L'assurance maladie (Uncam) et ses trois syndicats médicaux partenaires - CSMF, SML et Alliance - ont déjà mené plusieurs séances de négociation sans parvenir à tomber d'accord sur le montant et le calendrier de la revalorisation.
Les médecins militent pour une consultation à 23 euros (contre 21 euros actuellement) avant la fin de l'année, alors que l'assurance maladie veut la limiter à 22 euros en 2007, avant une éventuelle nouvelle hausse en 2008.
Pour eux, puisque la médecine générale est reconnue cette année comme une spécialité médicale à part entière, la consultation des généralistes doit être alignée dès 2007 sur celle des spécialistes, à 23 euros.
"C'est la négociation de la dernière chance, les médecins ont respecté leurs engagements d'économies, en limitant par exemple les prescriptions d'arrêts de travail et en développant les médicaments génériques, c'est désormais à l'assurance maladie de respecter les siens", estime Michel Chassang, président du premier syndicat de médecins, la CSMF.
"Le principe d'une journée d'action nationale est d'ores et déjà arrêté en cas d'échec de la négociation", met-il en garde.
Les syndicats médicaux pourraient ainsi rééditer le bras de fer tarifaire qu'ils avaient mené en 2002, année d'élection présidentielle également, où ils avaient obtenu, au terme de huit mois de négociations très tendues, la revalorisation de leur consultation de 17,53 euros à 20 euros.

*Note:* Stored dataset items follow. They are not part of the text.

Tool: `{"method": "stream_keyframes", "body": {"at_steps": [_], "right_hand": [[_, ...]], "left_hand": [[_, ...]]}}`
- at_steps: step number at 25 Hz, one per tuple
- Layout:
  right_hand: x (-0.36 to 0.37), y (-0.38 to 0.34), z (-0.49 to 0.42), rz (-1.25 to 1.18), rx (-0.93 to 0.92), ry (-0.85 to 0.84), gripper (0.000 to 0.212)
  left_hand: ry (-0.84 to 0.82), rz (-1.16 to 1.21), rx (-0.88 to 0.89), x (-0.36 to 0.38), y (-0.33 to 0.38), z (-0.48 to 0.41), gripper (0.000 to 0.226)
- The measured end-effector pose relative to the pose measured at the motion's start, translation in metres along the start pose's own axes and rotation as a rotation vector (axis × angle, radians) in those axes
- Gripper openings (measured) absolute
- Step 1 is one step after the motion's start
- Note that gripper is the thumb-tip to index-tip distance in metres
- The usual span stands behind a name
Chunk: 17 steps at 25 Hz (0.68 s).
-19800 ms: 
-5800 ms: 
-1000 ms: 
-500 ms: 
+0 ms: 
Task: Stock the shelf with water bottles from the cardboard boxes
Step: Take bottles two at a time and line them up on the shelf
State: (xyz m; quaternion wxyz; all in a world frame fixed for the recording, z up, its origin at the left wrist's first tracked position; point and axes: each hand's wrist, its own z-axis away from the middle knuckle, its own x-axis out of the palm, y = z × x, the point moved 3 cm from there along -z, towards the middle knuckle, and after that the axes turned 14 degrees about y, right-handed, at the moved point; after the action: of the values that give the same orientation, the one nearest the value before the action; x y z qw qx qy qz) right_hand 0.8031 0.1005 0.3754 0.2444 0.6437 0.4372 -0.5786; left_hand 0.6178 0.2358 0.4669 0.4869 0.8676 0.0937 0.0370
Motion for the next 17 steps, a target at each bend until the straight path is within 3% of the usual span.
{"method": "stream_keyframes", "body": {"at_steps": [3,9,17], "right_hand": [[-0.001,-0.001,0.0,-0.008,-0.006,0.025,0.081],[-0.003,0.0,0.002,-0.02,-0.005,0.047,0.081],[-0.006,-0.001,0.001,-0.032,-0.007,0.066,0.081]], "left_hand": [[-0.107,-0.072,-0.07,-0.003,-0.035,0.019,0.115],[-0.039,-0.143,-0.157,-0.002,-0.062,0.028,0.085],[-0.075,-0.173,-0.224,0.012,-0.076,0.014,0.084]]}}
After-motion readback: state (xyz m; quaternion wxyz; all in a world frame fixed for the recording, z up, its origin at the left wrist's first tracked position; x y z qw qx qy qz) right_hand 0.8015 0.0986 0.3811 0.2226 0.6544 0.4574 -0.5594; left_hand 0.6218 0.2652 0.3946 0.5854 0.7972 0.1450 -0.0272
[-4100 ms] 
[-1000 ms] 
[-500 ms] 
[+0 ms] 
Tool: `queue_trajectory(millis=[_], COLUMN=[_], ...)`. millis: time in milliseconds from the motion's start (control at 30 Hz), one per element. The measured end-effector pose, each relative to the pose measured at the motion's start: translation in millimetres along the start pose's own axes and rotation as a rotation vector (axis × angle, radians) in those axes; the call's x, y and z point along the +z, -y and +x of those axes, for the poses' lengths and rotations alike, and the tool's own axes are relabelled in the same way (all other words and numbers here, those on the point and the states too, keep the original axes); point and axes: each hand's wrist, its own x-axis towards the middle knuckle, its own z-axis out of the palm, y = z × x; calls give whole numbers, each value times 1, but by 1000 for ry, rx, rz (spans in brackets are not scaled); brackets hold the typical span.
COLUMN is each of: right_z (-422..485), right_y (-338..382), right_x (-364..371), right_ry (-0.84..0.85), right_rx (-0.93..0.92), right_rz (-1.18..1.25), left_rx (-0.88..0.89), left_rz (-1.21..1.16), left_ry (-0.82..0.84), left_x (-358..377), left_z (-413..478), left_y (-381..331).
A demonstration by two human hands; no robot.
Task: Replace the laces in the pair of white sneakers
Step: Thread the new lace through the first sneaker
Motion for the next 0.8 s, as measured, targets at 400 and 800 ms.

MG-France, le premier syndicat de généralistes, mais qui ne fait pas partie des syndicats habilités à négocier avec l'Uncam, a envoyé jeudi une lettre aux 54.000 généralistes pour leur conseiller de demander leur requalification en spécialistes auprès des conseils départementaux de l'Ordre des médecins et d'appliquer les tarifs des spécialistes.
Ces tensions apparaissent au moment où un sondage Ipsos commandé par un collectif d'usagers de la santé (CISS), révèle que 8% des Français ont un jour été confrontés à une demande de "dessous de table" de la part d'un médecin.
41% disent avoir dû payer un dépassement d'honoraires - légal lui - au cours des trois dernières années.